71. The method of claim 56 further comprising:

configuring the authentication server to:

associate at least one hidden key with an item and storing the hidden key in the authentication database;

receive an authentication request including the hidden key and as a result thereof,

store in the authentication database that at least one non-reversible action has taken place with respect to the item; and

use the occurrence of the non-reversible action in responding to one or more authentication requests.

72. The method of claim 71 further wherein:

the non-reversible action is one or more selecting from the group consisting of:

opening an end user package;

opening a carton, box, palette, container, or other packaging that may contains one or more packaged or unpackaged items that may be further distributed down a supply chain and further authenticated with one or more further hidden or open keys;

uncovering a key that was hidden by a label, scratch off surface, or otherwise.

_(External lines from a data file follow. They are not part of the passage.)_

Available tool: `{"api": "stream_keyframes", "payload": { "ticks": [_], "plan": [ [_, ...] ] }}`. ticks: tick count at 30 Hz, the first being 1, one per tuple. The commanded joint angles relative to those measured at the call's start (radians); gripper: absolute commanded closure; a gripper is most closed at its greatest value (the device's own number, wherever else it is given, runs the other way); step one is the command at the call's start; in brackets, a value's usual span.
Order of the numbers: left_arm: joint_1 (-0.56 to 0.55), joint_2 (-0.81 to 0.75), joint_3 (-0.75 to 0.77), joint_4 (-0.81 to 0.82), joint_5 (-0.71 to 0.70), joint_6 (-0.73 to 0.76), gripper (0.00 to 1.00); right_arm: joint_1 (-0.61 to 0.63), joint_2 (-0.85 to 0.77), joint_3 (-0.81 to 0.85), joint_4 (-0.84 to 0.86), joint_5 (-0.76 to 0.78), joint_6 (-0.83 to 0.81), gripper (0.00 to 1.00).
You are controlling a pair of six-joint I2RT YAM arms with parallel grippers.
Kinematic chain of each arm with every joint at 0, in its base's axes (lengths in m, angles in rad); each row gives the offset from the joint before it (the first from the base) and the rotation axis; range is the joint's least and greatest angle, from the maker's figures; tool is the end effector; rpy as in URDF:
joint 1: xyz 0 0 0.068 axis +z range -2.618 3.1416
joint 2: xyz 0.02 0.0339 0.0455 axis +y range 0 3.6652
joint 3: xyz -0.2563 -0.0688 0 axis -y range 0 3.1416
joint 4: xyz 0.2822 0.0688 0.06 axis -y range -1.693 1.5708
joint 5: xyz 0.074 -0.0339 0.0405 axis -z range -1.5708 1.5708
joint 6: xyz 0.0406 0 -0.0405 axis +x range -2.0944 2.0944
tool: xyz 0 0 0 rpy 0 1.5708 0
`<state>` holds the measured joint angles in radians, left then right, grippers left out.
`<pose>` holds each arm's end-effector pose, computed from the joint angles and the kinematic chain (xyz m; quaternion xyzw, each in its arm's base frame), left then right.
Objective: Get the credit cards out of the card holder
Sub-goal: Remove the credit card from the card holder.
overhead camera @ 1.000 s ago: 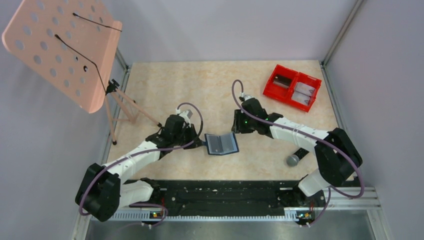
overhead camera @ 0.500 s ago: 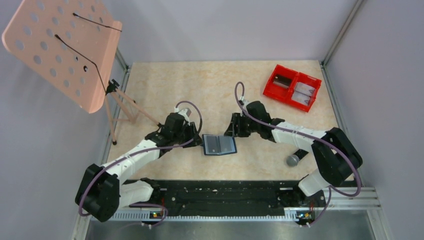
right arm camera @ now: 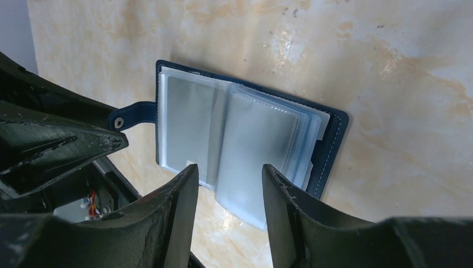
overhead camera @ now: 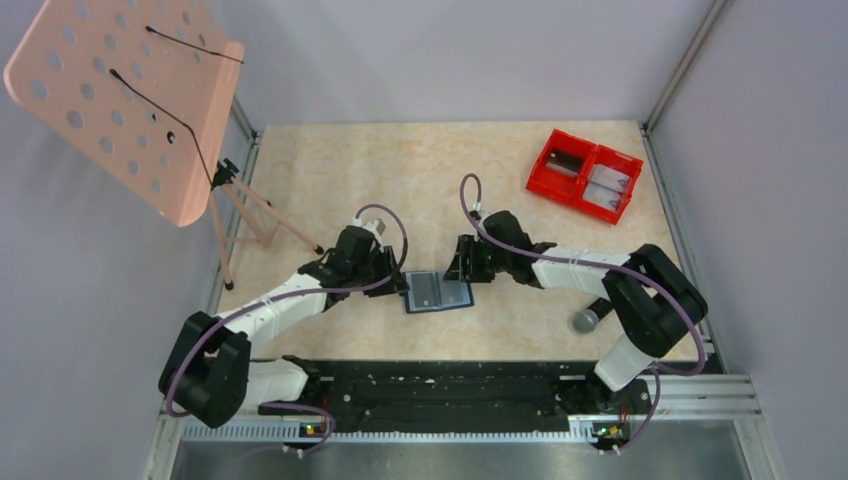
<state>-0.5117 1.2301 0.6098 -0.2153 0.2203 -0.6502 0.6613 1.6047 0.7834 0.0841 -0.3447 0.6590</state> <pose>0.2355 -0.1424 0.1556 -0.0248 0.9280 -0.2818 0.2423 0.2662 0.2245 0.1285 -0.0705 0.9008 0.3684 0.2189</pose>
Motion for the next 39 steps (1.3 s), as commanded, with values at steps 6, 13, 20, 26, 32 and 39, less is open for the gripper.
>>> {"api": "stream_keyframes", "payload": {
  "ticks": [6, 13, 20, 26, 32, 39],
  "plan": [
    [-0.001, 0.037, -0.021, 0.092, 0.007, -0.004, 0.64, 0.044, 0.062, 0.039, 0.027, 0.031, 0.004, 0.54],
    [0.0, 0.074, -0.042, 0.115, -0.009, 0.0, 0.65, 0.057, 0.086, 0.043, 0.072, -0.003, 0.042, 0.54],
    [0.0, 0.084, -0.055, 0.124, -0.009, 0.001, 0.67, 0.063, 0.052, 0.053, 0.037, 0.041, 0.026, 0.54],
    [-0.001, 0.074, -0.059, 0.122, -0.011, 0.006, 0.7, 0.063, 0.017, 0.07, -0.037, 0.112, -0.009, 0.52],
    [-0.001, 0.071, -0.056, 0.118, -0.008, 0.006, 0.71, 0.063, 0.01, 0.079, -0.062, 0.151, -0.024, 0.52],
    [0.0, 0.068, -0.054, 0.113, -0.009, 0.009, 0.72, 0.063, 0.032, 0.089, -0.075, 0.153, -0.029, 0.52]
  ]
}}
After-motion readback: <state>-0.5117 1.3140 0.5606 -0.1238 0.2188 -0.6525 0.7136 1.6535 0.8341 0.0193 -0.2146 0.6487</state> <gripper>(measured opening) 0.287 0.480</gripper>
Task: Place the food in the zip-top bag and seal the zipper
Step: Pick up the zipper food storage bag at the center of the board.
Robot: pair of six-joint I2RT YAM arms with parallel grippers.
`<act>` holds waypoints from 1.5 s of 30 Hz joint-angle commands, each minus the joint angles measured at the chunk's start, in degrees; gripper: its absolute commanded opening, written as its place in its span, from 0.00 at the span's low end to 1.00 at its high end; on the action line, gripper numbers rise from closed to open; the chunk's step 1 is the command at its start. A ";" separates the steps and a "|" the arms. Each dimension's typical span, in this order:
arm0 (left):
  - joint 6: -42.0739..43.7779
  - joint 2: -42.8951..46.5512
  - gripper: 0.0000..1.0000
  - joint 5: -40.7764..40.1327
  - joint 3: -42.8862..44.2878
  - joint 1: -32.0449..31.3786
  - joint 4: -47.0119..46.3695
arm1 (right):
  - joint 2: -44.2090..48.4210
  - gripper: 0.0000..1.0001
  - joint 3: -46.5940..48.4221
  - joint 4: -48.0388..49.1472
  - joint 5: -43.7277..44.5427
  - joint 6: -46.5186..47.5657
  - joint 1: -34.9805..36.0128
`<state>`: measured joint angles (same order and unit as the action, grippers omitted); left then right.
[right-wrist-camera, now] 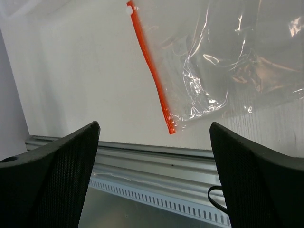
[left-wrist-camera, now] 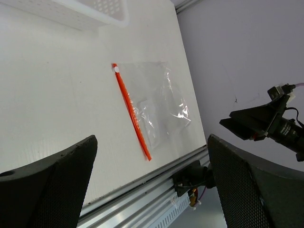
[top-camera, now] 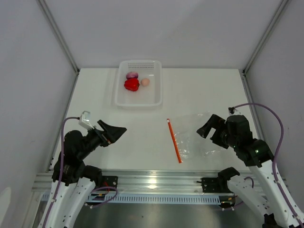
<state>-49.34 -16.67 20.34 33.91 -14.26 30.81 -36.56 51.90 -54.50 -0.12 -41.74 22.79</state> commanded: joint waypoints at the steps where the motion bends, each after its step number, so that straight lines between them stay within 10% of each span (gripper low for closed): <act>1: 1.88 -0.91 1.00 0.58 2.91 -0.15 0.83 | -5.44 0.99 1.01 2.11 -4.71 3.49 0.41; 11: 2.41 -1.79 0.99 1.28 3.88 -0.15 0.57 | -35.02 0.97 10.57 5.11 16.98 2.71 23.34; 24: 2.06 -0.12 0.95 5.67 1.95 -0.15 -3.64 | -63.79 0.75 25.53 8.18 25.08 10.53 22.57; 33: 1.62 0.41 0.95 7.26 1.07 -0.15 -4.88 | -70.05 0.45 28.52 9.24 23.15 13.00 21.95; 45: 1.00 0.49 0.95 8.23 0.54 -0.15 -5.93 | -73.92 0.39 27.99 12.05 21.22 14.23 23.00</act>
<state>-47.97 -16.53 27.29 34.70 -14.28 27.00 -109.95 78.37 -44.25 21.26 -28.21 45.15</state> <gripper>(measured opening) 0.953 0.391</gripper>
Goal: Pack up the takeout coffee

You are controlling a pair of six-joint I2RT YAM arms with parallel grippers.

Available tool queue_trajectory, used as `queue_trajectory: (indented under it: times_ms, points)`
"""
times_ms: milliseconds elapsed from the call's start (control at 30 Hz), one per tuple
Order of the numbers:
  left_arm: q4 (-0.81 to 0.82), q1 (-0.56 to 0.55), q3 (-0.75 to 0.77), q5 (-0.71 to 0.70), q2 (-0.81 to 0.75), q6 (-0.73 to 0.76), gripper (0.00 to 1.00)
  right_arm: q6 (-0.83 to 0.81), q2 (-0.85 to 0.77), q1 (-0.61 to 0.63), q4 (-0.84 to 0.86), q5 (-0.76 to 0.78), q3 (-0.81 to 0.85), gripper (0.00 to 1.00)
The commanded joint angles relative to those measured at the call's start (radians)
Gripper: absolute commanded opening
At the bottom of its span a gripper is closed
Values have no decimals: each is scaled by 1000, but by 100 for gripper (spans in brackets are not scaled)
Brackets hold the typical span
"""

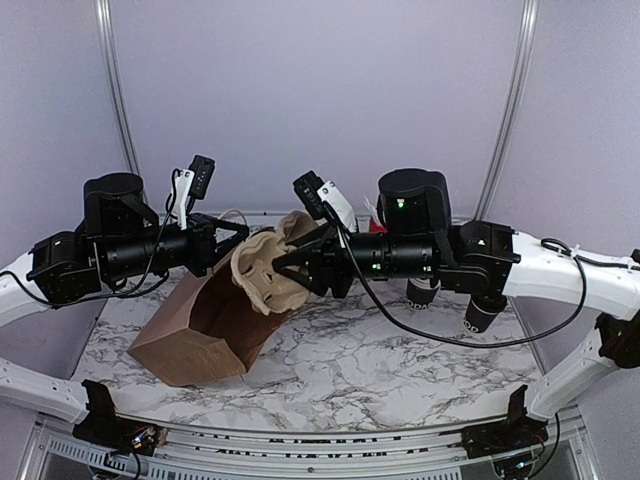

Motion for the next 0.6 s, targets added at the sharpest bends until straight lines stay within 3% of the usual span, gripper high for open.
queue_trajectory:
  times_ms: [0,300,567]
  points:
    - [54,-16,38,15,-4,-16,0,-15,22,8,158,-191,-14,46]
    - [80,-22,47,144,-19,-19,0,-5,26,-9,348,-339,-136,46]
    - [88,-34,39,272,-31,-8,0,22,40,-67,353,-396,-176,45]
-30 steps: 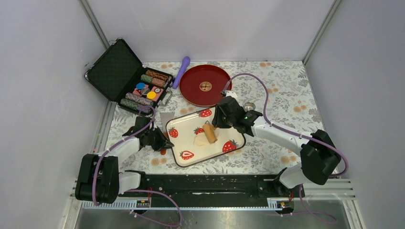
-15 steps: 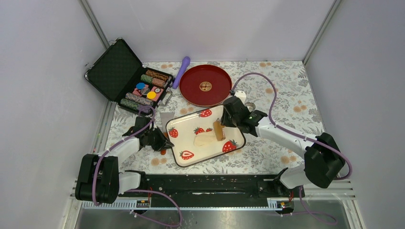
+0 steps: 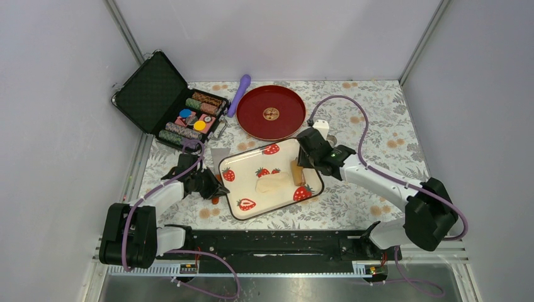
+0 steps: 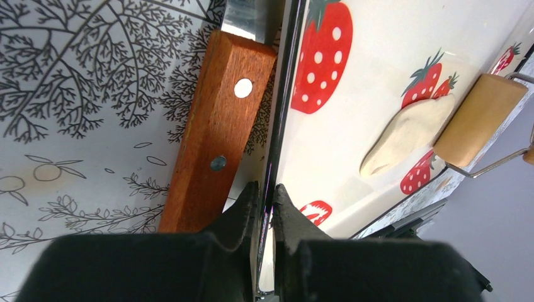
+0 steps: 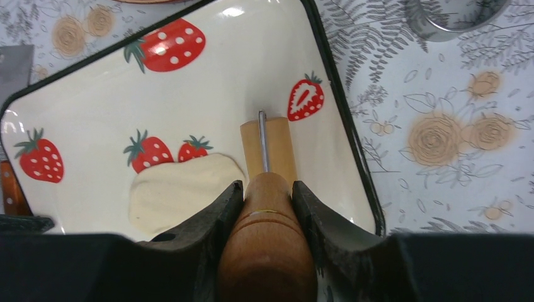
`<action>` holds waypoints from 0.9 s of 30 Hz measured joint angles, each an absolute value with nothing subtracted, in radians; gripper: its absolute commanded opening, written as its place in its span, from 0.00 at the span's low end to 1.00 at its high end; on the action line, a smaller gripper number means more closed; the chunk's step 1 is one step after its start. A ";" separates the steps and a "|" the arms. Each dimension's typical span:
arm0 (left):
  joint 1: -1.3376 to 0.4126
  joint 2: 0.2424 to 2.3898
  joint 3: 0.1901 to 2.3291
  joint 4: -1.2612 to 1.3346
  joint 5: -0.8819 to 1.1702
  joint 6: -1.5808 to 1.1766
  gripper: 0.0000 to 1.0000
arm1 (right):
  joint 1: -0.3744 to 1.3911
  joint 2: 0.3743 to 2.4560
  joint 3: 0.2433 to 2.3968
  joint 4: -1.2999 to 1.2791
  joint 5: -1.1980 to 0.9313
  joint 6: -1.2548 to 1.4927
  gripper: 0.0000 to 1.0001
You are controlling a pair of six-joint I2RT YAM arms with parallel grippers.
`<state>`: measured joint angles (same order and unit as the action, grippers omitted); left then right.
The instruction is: Roll out the dumpling wrappers from the dough
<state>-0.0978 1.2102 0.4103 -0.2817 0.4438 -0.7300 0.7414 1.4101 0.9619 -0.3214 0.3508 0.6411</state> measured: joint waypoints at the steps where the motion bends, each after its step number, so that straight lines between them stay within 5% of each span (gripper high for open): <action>1: -0.098 1.210 0.410 -0.282 0.443 -0.730 0.00 | 0.739 1.401 0.962 -0.340 0.351 0.628 0.00; 27: -0.098 1.204 0.403 -0.277 0.442 -0.730 0.00 | 0.851 1.512 1.092 -0.234 0.128 0.422 0.00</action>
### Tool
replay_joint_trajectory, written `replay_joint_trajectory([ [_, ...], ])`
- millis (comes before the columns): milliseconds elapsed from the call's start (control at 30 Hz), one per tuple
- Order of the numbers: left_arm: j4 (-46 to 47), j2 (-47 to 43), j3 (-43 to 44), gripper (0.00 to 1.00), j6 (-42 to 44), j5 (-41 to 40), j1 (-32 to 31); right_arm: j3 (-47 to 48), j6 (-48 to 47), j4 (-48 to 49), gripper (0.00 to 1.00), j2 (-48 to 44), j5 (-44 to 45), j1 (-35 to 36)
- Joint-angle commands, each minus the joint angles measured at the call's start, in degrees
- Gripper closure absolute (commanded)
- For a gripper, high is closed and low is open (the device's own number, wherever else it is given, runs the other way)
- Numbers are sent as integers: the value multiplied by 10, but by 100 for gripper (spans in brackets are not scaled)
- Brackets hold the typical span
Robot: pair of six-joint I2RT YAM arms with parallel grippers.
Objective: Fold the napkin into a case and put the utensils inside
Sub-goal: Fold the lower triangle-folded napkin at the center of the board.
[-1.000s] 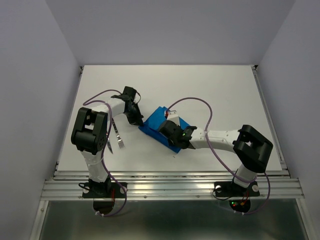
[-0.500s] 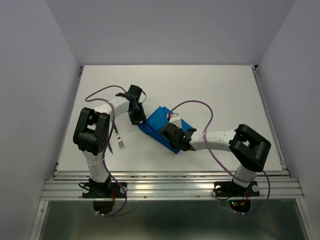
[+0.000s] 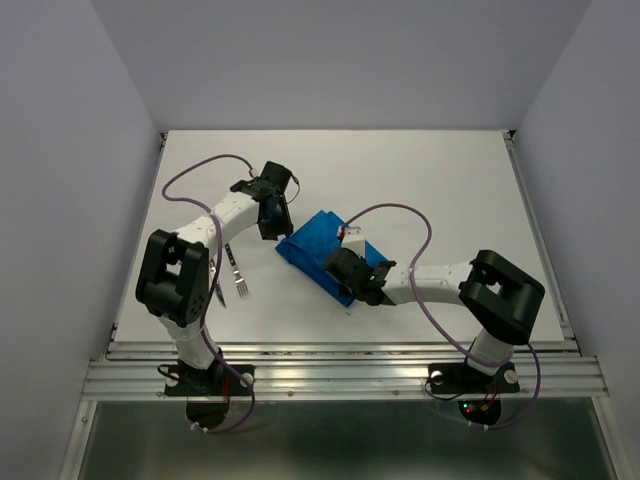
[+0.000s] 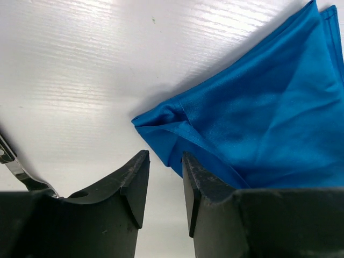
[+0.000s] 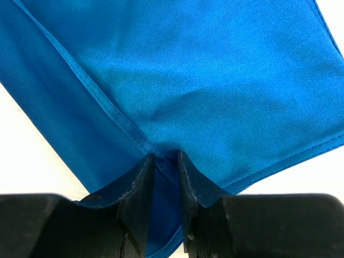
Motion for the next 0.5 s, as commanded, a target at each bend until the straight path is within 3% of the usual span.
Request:
replay_joint_trajectory([
  [0,-5,-35,-13,56,2,-17,-1,-24,17,-10,70,11,-29,-1],
  [467,18,-6,-16,55,-11,-1,-9,-60,136,48,69,-7,-86,-1],
])
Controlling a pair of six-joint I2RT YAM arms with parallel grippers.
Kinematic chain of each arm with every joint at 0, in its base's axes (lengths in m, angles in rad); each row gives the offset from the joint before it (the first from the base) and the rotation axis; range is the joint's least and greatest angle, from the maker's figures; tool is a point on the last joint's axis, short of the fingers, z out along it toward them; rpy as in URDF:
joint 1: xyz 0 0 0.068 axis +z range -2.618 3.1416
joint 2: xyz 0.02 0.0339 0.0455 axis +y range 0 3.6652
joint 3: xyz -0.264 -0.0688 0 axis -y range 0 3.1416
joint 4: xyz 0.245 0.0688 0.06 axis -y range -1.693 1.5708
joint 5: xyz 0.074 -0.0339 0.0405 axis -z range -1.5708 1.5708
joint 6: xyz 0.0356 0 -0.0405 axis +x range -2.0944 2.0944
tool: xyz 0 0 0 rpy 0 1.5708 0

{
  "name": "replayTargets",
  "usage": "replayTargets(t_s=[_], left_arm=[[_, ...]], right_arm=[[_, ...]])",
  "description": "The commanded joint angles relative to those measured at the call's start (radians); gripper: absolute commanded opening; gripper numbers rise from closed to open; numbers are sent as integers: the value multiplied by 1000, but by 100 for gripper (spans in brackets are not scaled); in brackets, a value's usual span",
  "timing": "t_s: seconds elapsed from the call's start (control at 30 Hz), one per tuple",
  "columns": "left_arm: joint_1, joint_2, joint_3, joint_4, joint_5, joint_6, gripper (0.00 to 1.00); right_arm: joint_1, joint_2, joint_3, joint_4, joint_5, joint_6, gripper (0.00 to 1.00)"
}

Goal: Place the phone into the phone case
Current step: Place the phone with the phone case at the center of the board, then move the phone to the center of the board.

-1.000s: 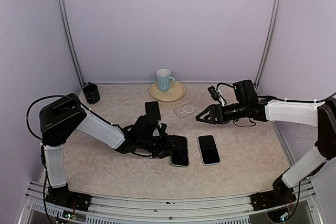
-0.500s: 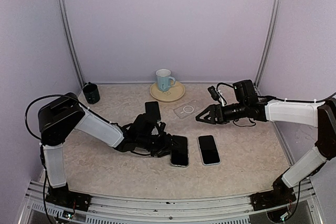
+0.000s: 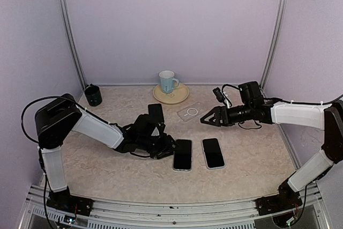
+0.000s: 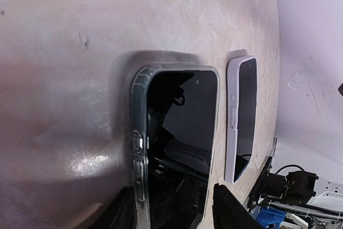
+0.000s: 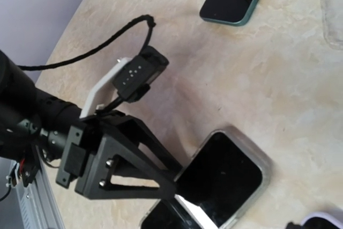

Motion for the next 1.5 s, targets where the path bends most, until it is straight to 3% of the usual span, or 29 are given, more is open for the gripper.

73. The method of claim 56 further comprising one or more of the following:

at least one authentication request counter associated with an item in the authentication database; and

at least one authentication request timer associated with an item in the authentication database.

74. The method of claim 56 further wherein authentication can take into account one or more of:

an item'open key;

an item's hidden key;

an item's serial number;

time of authentication request;

geographical location of requester;

number of authentication requests previously received for an item;

time between authentication requests for an item; and

expiration date associated with an item.

75. The method of claim 70 further comprising one or more of the following:

at least one authentication request counter associated with a hidden key in the authentication database; and

at least one authentication request timer associated with a hidden key in the authentication database.

76. The method of claim 70 further comprising:

an authentication requester sending an open key and a hidden key for an item to the authentication server;

the authentication server using the keys to query the authentication database;

if the open key is not in the database, a reply is sent to the authentication requester notifying the requester that item is not registered in the database (e.g. it may be counterfeit);

if the open key is in the database, the authentication database is then queried using the hidden key;

if the hidden key is not in the database, a reply is sent to the authentication requester notifying the requester that item is not registered in the database or that it is counterfeit.

77. A method according to claim 70 further comprising one or more of the following:

wherein the stored hidden key and the item hidden key are effectively the same;

wherein the stored hidden key and the item hidden key are related by encryption or some other algorithm or method that is performed at the server;

wherein the stored open key and the item open key are effectively the same;

wherein the stored open key and the item open key are related by encryption or some other algorithm or method that is performed at the server.

78. A method according to claims 70 further comprising one or more of the following:

a supplier, e.g., a manufacture, producer, assembler or distributor, labels a finished or partial item with one or more open keys, of which at least one open key is unique to that item.

79. The method of claim 70 wherein all open keys are unique to the item.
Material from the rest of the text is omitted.